== EXTRACTED ENTRIES
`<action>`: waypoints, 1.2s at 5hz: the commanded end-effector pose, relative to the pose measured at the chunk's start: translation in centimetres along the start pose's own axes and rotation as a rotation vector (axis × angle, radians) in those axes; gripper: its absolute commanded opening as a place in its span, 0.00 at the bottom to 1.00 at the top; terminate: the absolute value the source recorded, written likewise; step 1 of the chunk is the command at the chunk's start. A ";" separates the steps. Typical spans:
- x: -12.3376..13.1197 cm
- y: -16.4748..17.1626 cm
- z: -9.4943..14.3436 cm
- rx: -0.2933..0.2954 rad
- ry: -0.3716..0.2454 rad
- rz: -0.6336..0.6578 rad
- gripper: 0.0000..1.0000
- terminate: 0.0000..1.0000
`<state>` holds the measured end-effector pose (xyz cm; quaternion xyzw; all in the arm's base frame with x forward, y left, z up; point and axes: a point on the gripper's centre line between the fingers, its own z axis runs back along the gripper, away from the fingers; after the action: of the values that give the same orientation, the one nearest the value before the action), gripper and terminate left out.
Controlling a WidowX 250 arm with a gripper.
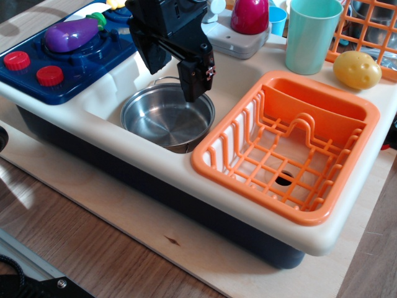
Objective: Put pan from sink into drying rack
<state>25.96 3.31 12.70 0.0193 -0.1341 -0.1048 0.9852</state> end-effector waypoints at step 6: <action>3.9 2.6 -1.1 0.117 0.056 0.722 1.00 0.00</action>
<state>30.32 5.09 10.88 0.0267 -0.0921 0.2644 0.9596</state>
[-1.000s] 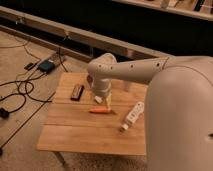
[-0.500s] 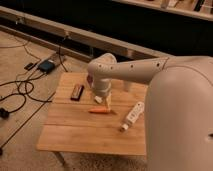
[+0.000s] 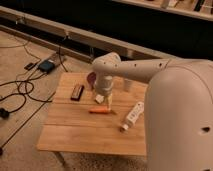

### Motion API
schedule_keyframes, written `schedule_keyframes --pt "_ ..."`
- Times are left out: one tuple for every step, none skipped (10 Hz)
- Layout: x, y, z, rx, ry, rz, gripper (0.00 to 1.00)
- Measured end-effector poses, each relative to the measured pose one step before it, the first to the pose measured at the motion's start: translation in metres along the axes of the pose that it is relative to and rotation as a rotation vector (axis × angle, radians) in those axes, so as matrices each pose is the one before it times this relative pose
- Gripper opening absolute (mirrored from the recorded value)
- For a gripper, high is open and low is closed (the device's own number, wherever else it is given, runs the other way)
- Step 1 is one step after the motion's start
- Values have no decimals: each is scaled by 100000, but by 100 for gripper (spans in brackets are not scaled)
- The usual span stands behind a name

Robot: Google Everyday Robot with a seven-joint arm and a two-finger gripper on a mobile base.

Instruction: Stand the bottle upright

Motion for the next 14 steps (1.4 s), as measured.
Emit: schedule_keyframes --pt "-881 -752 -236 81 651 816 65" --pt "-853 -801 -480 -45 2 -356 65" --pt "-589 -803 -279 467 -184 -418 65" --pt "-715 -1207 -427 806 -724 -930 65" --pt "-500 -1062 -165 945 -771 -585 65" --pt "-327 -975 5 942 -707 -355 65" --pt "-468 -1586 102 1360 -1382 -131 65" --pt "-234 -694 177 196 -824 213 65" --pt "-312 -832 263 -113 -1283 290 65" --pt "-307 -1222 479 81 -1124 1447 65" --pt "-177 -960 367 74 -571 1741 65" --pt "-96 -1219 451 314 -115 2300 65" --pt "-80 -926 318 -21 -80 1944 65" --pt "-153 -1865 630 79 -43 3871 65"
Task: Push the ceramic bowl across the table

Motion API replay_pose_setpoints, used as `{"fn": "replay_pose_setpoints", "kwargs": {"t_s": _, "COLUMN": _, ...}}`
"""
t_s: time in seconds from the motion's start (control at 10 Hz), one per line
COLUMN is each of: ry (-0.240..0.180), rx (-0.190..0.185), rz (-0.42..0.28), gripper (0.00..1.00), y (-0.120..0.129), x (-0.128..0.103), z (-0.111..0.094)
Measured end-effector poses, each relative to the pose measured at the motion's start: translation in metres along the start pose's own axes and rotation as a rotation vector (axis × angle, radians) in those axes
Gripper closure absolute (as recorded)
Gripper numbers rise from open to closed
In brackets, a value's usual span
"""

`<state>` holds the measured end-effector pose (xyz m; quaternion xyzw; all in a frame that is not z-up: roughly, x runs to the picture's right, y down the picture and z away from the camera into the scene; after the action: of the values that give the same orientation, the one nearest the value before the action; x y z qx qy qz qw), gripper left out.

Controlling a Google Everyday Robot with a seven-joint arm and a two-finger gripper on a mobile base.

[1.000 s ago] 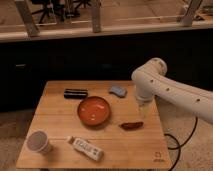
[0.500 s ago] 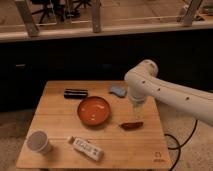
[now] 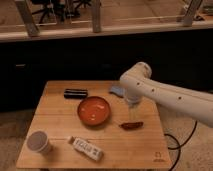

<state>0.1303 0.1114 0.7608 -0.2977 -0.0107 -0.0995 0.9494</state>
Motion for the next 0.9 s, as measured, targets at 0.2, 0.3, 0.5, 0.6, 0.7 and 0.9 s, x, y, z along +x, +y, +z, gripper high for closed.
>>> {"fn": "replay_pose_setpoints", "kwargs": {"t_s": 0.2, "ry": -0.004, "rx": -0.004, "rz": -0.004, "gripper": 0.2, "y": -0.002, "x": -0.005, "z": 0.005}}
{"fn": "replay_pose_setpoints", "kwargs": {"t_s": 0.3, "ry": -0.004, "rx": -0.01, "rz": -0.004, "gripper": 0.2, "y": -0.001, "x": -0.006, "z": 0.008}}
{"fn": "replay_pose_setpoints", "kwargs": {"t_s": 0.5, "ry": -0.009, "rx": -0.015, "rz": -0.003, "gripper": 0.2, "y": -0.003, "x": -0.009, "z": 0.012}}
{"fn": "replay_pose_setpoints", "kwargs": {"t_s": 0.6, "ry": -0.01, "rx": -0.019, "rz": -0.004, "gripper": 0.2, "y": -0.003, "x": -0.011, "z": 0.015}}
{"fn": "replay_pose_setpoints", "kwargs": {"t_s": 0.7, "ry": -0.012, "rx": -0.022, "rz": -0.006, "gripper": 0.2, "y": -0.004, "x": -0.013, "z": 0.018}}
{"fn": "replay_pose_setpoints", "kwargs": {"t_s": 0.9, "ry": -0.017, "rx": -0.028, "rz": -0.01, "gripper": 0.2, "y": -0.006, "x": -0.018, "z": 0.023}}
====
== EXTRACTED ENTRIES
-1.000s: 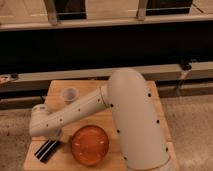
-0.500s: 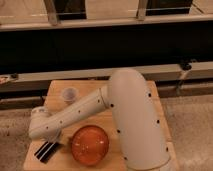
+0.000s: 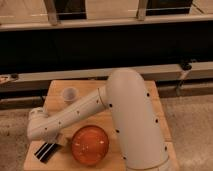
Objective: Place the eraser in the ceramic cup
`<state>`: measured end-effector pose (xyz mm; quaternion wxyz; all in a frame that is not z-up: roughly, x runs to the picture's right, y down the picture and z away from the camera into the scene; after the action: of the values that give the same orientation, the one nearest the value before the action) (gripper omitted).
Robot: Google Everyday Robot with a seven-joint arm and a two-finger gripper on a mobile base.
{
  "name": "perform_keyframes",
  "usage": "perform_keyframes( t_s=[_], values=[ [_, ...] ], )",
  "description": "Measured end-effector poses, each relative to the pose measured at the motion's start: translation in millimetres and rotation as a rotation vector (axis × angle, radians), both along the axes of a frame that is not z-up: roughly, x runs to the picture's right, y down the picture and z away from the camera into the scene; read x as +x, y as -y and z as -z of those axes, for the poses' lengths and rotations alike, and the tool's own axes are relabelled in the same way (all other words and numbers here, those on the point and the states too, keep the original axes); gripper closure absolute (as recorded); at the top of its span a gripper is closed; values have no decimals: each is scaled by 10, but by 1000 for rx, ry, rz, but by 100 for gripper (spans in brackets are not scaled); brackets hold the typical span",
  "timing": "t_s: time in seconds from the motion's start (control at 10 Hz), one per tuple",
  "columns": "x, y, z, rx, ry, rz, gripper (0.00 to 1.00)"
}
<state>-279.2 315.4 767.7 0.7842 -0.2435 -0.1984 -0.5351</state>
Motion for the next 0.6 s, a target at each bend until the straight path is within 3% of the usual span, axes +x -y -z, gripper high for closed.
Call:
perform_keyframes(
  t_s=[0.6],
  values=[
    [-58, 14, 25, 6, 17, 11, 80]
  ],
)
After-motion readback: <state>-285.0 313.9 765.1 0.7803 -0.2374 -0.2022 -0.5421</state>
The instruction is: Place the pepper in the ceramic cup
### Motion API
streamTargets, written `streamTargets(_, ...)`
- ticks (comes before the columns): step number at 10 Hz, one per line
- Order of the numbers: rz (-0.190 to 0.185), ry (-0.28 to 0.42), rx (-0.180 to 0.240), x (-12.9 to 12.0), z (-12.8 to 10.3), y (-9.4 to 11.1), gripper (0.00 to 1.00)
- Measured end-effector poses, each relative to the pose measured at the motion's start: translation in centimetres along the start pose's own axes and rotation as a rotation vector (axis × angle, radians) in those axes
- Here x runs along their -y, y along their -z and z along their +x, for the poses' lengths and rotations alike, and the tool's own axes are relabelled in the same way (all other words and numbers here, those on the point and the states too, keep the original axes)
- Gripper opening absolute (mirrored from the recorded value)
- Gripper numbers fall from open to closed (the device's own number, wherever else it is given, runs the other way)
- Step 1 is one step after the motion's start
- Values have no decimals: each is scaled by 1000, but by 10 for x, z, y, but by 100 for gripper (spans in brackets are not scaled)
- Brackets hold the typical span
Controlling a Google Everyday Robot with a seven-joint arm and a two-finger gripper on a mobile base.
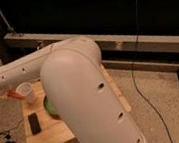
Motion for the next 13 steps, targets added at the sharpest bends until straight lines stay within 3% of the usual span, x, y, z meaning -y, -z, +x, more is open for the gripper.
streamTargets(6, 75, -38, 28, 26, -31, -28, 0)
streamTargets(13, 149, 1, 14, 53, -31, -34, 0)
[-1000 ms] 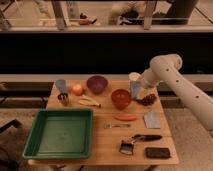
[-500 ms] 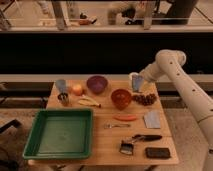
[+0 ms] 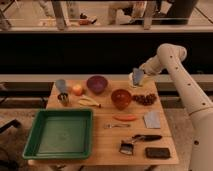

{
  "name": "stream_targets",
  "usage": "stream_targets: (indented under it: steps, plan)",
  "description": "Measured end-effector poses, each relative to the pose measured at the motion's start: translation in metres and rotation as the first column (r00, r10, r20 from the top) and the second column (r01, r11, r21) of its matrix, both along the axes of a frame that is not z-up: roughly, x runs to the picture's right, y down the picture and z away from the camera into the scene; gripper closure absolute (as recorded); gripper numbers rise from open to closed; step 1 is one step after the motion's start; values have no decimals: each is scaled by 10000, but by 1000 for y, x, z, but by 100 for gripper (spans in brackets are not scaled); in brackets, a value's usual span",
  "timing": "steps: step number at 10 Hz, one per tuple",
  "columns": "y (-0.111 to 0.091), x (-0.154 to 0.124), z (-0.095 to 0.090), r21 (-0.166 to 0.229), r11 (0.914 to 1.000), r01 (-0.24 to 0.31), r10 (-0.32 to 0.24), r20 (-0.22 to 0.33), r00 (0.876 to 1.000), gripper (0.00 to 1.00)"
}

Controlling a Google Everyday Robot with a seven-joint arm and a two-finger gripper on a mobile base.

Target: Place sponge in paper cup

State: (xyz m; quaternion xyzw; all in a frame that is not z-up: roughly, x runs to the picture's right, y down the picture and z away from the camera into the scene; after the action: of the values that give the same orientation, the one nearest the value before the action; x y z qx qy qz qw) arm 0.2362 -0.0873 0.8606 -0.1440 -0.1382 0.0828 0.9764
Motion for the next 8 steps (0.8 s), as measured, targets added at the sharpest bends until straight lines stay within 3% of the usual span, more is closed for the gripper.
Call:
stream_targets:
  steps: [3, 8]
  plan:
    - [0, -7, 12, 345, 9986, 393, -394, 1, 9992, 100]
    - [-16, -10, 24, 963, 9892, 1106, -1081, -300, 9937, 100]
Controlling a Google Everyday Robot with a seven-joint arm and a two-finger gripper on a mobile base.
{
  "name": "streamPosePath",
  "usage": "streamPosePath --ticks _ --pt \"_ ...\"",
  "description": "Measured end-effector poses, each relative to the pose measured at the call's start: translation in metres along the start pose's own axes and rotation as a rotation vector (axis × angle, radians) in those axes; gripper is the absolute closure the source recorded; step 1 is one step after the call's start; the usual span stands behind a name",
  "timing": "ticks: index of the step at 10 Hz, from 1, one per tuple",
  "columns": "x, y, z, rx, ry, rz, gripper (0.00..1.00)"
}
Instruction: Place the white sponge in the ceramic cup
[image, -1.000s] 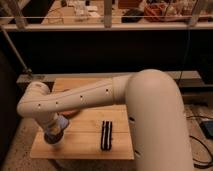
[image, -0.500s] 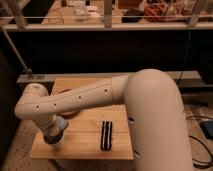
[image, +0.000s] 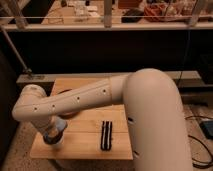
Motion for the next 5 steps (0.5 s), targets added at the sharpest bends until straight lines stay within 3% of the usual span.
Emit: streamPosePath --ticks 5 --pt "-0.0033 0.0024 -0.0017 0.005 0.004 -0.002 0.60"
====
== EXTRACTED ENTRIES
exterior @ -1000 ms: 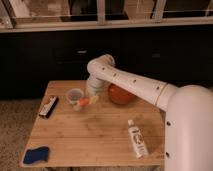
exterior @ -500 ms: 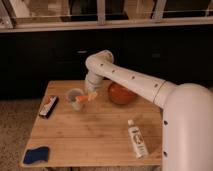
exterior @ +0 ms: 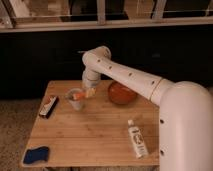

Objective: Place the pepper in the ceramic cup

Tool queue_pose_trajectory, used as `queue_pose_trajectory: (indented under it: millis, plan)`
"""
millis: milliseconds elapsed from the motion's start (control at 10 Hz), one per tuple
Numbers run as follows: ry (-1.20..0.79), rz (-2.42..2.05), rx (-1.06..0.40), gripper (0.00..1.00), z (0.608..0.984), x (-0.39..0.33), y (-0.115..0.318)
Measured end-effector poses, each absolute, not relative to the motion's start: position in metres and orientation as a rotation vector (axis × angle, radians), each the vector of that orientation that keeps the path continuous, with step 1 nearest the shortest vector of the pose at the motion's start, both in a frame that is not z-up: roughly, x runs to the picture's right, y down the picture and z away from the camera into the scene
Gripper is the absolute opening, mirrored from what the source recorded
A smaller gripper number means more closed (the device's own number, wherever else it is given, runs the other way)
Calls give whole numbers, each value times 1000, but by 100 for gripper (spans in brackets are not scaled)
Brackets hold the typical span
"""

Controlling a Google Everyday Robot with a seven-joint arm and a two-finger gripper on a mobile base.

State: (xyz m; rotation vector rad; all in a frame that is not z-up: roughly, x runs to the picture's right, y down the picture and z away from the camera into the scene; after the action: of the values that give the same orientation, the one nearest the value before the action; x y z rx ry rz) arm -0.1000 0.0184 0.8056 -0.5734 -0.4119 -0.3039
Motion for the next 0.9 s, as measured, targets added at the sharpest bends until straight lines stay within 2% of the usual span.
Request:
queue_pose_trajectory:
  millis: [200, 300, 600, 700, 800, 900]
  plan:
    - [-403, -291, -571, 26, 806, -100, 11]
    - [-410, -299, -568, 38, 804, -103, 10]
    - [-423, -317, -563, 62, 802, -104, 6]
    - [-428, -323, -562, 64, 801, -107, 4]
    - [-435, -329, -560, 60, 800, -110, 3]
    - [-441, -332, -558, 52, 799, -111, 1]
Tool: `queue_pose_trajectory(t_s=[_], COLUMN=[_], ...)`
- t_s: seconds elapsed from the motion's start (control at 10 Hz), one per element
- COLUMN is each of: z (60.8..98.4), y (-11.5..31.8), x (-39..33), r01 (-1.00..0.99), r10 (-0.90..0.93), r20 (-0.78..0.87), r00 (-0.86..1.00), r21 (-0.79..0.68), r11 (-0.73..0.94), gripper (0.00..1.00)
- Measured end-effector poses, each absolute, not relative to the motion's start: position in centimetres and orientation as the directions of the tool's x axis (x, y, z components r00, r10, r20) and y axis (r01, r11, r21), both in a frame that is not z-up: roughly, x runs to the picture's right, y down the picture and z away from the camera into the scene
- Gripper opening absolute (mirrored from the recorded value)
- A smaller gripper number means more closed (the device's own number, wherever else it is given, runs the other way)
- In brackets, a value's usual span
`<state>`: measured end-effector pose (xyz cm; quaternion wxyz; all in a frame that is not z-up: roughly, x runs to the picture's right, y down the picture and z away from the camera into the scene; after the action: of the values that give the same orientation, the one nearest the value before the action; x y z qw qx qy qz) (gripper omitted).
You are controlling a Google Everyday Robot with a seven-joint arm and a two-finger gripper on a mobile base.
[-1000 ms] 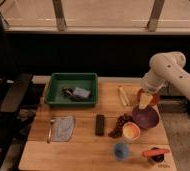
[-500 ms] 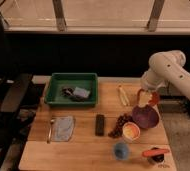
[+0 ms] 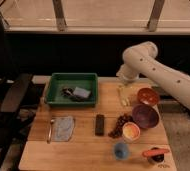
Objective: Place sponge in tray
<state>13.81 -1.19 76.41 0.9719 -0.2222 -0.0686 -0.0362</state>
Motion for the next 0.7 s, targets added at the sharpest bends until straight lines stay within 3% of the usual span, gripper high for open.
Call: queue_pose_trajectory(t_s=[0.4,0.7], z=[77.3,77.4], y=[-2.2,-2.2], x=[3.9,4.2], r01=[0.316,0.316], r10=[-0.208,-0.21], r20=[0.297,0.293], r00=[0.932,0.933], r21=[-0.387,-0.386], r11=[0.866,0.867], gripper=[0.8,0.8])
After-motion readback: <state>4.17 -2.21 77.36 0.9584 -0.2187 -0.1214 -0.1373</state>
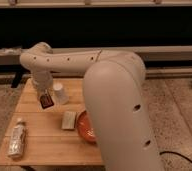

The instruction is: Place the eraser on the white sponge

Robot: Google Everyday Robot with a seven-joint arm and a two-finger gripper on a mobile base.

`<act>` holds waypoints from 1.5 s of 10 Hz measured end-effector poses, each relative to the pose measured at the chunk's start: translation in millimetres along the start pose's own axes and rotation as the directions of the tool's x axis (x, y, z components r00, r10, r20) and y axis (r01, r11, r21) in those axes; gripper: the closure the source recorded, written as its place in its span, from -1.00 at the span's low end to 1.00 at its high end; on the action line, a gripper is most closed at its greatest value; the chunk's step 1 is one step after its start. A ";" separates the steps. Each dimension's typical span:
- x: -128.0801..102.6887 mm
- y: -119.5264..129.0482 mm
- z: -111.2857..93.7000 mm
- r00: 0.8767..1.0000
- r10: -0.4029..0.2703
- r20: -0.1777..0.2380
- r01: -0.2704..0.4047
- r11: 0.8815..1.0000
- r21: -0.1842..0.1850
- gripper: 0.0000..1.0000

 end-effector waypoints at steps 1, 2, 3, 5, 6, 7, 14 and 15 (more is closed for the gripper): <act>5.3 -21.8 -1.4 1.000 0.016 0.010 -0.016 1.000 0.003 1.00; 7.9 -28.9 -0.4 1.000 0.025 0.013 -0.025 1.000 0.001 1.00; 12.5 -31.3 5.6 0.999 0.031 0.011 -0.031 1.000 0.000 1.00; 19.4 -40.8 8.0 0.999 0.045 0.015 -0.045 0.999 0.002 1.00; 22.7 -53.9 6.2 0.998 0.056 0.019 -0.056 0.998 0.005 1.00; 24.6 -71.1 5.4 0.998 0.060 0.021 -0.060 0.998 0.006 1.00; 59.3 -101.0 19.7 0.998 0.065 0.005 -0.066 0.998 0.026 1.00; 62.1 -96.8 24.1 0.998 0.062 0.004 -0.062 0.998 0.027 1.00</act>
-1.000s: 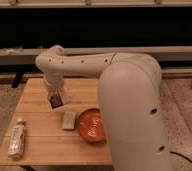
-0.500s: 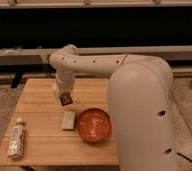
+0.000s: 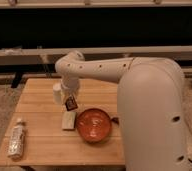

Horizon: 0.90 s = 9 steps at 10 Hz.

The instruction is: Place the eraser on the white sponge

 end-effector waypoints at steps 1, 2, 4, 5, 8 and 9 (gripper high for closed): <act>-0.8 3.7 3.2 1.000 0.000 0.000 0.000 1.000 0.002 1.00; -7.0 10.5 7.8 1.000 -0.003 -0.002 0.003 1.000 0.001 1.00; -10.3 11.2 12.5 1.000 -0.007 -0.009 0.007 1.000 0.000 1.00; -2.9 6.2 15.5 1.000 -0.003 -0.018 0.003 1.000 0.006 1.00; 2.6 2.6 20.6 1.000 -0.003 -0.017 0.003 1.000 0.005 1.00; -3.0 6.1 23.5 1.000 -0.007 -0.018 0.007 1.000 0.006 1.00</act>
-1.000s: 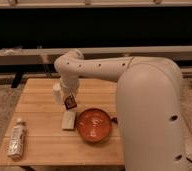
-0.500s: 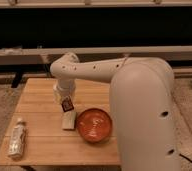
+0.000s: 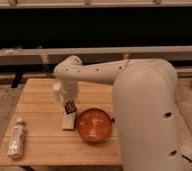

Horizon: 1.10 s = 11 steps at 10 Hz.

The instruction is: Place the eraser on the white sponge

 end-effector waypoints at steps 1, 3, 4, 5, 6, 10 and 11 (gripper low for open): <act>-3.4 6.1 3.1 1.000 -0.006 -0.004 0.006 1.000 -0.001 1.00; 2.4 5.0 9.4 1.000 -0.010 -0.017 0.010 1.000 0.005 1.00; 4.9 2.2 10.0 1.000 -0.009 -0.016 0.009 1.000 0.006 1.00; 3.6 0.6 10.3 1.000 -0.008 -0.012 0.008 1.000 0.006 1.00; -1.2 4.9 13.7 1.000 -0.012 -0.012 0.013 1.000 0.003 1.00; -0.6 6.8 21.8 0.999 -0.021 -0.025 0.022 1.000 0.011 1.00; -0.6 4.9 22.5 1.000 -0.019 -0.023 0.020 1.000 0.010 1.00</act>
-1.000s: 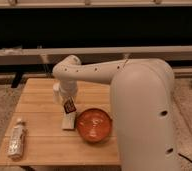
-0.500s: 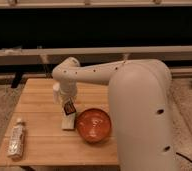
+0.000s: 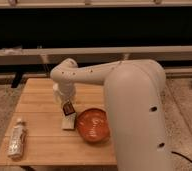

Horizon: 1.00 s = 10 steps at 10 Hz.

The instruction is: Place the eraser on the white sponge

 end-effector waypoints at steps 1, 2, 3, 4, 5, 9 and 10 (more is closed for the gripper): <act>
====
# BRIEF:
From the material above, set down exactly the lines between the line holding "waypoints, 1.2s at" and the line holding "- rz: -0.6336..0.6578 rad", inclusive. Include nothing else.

# COMPLETED EXERCISE:
`<action>`: waypoints, 1.2s at 5hz: the commanded end-effector pose, relative to the pose measured at the chunk's start: translation in centimetres along the start pose's own axes and rotation as a rotation vector (axis × angle, radians) in those axes; gripper: its absolute commanded opening as a place in its span, 0.00 at the bottom to 1.00 at the top; terminate: the absolute value the source recorded, written likewise; step 1 of the chunk is the command at the chunk's start. A ";" separates the steps. Typical spans:
- x: -12.3376..13.1197 cm
- y: -16.4748..17.1626 cm
- z: -9.4943..14.3436 cm
- rx: -0.2933..0.2954 rad
- ry: -0.3716..0.2454 rad
- rz: -0.6336..0.6578 rad

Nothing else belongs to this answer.